For the left-handed limit we have,

$x < 4\hspace{0.5in} \Rightarrow \hspace{0.25in}4 - x > 0\hspace{0.25in} \Rightarrow \hspace{0.5in}{\left( {4 - x} \right)^3} > 0$

and we still have, $$4 - x \to 0$$ as $$x \to 4$$. In this case we have a positive constant divided by an increasingly small positive number. The results will be an increasingly large positive number and so it looks like the left-hand limit will be positive infinity.

The normal limit will not exist since the two one-sided limits are not the same. The official answers to this example are then,

$\mathop {\lim }\limits_{x \to {4^ + }} \frac{3}{{{{\left( {4 - x} \right)}^3}}} = - \infty \hspace{0.5in}\mathop {\lim }\limits_{x \to {4^ - }} \frac{3}{{{{\left( {4 - x} \right)}^3}}} = \infty \hspace{0.5in}\mathop {\lim }\limits_{x \to 4} \frac{3}{{{{\left( {4 - x} \right)}^3}}}\,\,{\mbox{doesn't exist}}$

Here is a quick sketch to verify our limits.

All the examples to this point have had a constant in the numerator and we should probably take a quick look at an example that doesn’t have a constant in the numerator.

Example 5 Evaluate each of the following limits. $\mathop {\lim }\limits_{x \to {3^ + }} \frac{{2x}}{{x - 3}}\hspace{0.5in}\mathop {\lim }\limits_{x \to {3^ - }} \frac{{2x}}{{x - 3}}\hspace{0.5in}\mathop {\lim }\limits_{x \to 3} \frac{{2x}}{{x - 3}}$
Show Solution

Let’s take a look at the right-handed limit first. For this limit we’ll have,

$x > 3\hspace{0.5in} \Rightarrow \hspace{0.5in}x - 3 > 0$

The main difference here with this example is the behavior of the numerator as we let $$x$$ get closer and closer to 3. In this case we have the following behavior for both the numerator and denominator.

$x - 3 \to 0\,\,\,{\mbox{and }}2x \to 6\,\,\,{\mbox{as }}x \to 3$

So, as we let $$x$$ get closer and closer to 3 (always staying on the right of course) the numerator, while not a constant, is getting closer and closer to a positive constant while the denominator is getting closer and closer to zero and will be positive since we are on the right side.

This means that we’ll have a numerator that is getting closer and closer to a non-zero and positive constant divided by an increasingly smaller positive number and so the result should be an increasingly larger positive number. The right-hand limit should then be positive infinity.

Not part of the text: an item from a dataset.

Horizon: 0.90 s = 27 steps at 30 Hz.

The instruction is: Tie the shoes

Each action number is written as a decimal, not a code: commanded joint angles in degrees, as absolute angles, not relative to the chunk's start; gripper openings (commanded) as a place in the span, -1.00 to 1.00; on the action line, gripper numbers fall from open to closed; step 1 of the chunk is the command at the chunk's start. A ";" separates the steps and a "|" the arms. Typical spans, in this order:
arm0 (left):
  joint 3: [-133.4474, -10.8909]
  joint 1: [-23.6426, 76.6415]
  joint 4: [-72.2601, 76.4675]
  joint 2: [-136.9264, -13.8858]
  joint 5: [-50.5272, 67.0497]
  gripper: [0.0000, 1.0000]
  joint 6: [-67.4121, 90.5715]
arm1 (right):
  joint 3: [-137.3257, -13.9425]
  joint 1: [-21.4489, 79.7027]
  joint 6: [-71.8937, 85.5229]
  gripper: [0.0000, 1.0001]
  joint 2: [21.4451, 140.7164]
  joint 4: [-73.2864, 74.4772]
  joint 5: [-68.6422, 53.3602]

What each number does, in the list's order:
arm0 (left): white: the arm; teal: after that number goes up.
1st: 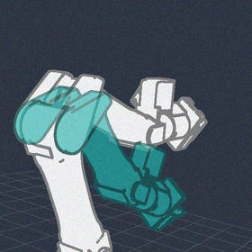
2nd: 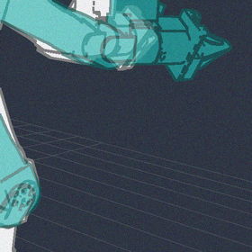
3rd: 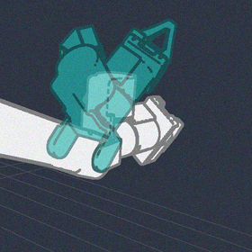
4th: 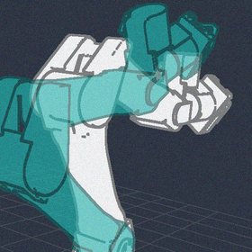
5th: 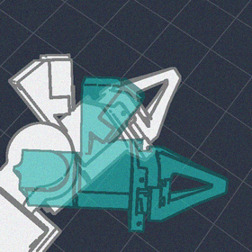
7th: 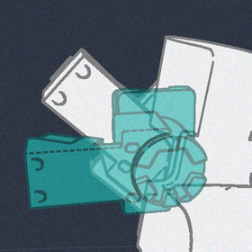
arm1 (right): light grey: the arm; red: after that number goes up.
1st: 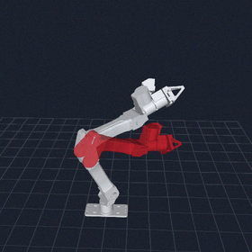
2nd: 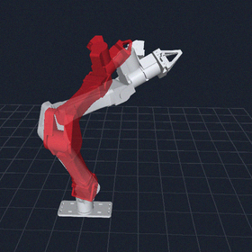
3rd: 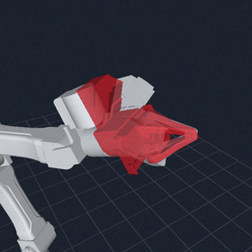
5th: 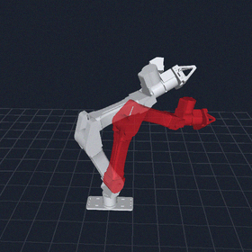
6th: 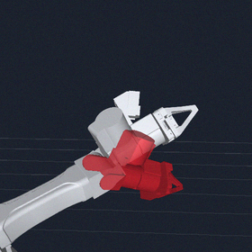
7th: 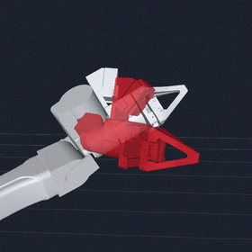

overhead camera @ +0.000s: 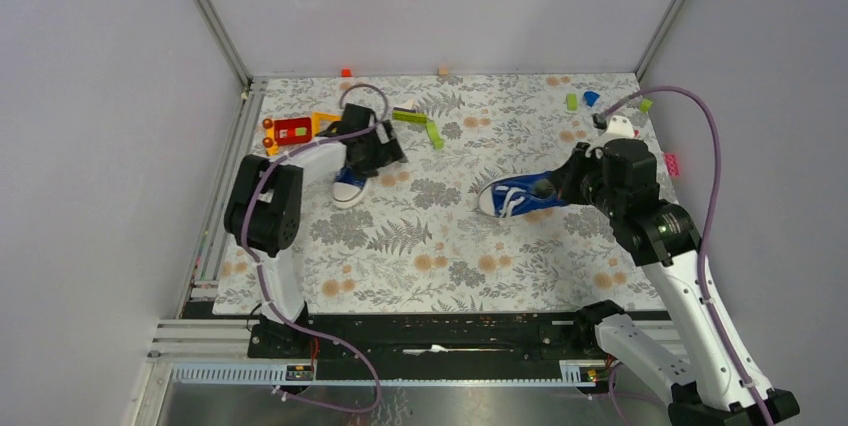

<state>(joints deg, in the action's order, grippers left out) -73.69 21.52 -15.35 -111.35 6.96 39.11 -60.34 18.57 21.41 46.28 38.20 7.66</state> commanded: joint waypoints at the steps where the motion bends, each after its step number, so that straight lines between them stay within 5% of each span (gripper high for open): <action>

For the left-hand limit we’ll have,

$x < 3\hspace{0.5in} \Rightarrow \hspace{0.5in}x - 3 < 0$

As with the right-hand limit we’ll have the following behaviors for the numerator and the denominator,

$x - 3 \to 0\,\,\,{\mbox{and }}2x \to 6\,\,\,{\mbox{as }}x \to 3$

The main difference in this case is that the denominator will now be negative. So, we’ll have a numerator that is approaching a positive, non-zero constant divided by an increasingly small negative number. The result will be an increasingly large and negative number.

The formal answers for this example are then,

$\mathop {\lim }\limits_{x \to {3^ + }} \frac{{2x}}{{x - 3}} = \infty \hspace{0.5in}\,\,\,\,\,\mathop {\lim }\limits_{x \to {3^ - }} \frac{{2x}}{{x - 3}} = - \infty \hspace{0.5in}\mathop {\lim }\limits_{x \to 3} \frac{{2x}}{{x - 3}}{\mbox{ doesn't exist}}$

As with most of the examples in this section the normal limit does not exist since the two one-sided limits are not the same.

Here’s a quick graph to verify our limits.

So far all we’ve done is look at limits of rational expressions, let’s do a couple of quick examples with some different functions.

Example 6 Evaluate $\mathop {\lim }\limits_{x \to {0^ + }} \ln \left( x \right)$
Show Solution

First, notice that we can only evaluate the right-handed limit here. We know that the domain of any logarithm is only the positive numbers and so we can’t even talk about the left-handed limit because that would necessitate the use of negative numbers. Likewise, since we can’t deal with the left-handed limit then we can’t talk about the normal limit.

This limit is pretty simple to get from a quick sketch of the graph.

From this we can see that,

$\mathop {\lim }\limits_{x \to {0^ + }} \ln \left( x \right) = - \infty$
Example 7 Evaluate both of the following limits. $\mathop {\lim }\limits_{x \to {{\frac{\pi }{2}}^ + }} \tan \left( x \right)\hspace{0.5in}\mathop {\lim }\limits_{x \to {{\frac{\pi }{2}}^ - }} \tan \left( x \right)$
Show Solution

Here’s a quick sketch of the graph of the tangent function.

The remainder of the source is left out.